WHAT IS NEEDED:
Pull every line that includes the word "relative" from the data.

PROVIDED MATERIAL:

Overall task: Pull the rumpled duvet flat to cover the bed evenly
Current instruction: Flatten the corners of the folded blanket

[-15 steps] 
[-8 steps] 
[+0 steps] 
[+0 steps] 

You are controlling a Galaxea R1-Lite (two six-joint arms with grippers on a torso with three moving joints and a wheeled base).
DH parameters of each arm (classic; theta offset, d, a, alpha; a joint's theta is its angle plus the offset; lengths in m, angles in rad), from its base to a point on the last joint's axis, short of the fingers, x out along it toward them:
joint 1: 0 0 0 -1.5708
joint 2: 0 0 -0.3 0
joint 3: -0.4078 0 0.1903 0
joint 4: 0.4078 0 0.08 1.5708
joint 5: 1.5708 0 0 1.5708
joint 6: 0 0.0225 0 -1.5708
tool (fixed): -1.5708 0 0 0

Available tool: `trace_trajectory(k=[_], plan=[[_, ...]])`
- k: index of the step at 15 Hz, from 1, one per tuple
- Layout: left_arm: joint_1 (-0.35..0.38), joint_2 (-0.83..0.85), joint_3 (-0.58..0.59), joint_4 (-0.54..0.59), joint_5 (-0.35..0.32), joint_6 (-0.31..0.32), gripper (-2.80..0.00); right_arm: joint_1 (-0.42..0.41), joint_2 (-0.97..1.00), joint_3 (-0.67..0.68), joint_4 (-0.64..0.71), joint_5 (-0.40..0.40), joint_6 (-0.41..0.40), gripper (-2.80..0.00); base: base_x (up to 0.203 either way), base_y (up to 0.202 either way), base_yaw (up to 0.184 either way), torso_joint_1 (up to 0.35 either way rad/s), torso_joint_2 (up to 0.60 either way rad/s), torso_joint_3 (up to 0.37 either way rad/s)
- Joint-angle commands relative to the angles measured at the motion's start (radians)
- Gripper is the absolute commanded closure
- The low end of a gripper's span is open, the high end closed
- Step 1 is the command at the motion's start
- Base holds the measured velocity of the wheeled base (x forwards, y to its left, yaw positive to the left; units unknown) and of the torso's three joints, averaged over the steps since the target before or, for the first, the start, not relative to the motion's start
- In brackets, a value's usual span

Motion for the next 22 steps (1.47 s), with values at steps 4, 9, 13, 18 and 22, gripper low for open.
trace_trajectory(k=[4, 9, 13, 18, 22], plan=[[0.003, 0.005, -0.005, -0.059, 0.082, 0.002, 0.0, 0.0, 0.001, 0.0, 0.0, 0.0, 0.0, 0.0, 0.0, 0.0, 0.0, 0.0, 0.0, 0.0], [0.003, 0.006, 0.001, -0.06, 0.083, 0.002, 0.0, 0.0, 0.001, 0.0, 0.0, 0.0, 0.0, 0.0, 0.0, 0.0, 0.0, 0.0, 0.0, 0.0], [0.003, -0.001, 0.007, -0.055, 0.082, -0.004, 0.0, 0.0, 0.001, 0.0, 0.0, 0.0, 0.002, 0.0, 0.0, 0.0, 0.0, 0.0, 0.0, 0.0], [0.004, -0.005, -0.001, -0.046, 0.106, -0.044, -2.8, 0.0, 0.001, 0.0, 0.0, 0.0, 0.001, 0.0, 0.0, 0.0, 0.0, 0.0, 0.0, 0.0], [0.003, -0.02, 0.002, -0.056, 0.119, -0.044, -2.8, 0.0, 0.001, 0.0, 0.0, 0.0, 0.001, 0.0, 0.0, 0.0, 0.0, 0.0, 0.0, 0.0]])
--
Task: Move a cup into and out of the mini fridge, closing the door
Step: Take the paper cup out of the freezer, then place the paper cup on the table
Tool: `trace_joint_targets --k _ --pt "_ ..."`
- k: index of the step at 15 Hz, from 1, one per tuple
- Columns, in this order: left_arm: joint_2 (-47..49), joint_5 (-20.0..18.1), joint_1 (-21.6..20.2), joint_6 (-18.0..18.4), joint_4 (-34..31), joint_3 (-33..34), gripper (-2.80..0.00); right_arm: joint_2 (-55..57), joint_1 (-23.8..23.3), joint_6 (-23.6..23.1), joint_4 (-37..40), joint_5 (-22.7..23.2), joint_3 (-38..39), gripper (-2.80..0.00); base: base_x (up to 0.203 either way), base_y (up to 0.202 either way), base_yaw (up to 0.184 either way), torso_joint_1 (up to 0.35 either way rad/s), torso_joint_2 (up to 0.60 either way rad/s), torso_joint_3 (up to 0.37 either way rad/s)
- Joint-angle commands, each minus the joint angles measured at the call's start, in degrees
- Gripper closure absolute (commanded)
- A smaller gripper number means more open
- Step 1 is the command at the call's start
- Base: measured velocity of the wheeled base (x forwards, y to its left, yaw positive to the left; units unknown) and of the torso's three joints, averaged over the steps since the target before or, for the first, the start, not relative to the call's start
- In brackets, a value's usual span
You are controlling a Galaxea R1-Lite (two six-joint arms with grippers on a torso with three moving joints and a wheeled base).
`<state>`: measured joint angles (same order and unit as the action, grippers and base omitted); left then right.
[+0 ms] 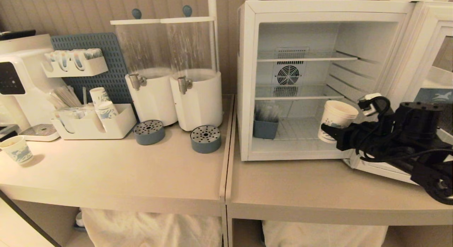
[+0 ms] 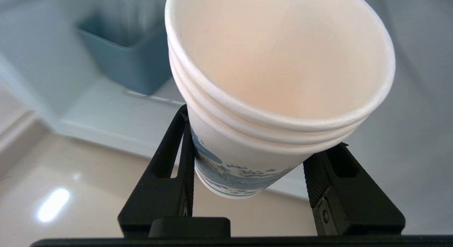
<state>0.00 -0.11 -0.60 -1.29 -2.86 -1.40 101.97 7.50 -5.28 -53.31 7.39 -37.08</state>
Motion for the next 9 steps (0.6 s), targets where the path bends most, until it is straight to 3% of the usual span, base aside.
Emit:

YOUR SOLUTION:
- Joint-angle commands relative to the angles measured at the motion's start (radians)
- Base holds the measured velocity of the wheeled base (x forwards, y to its left, yaw positive to the left; units unknown) and of the torso's three joints, averaged over the steps since the target before or, for the first, the start, not relative to the motion's start
- Base: measured velocity of the wheeled base (x forwards, y to its left, yaw positive to the left; units unknown) and of the torso's three joints, averaged over the steps since the target before or, for the first, the start, not relative to the call's start

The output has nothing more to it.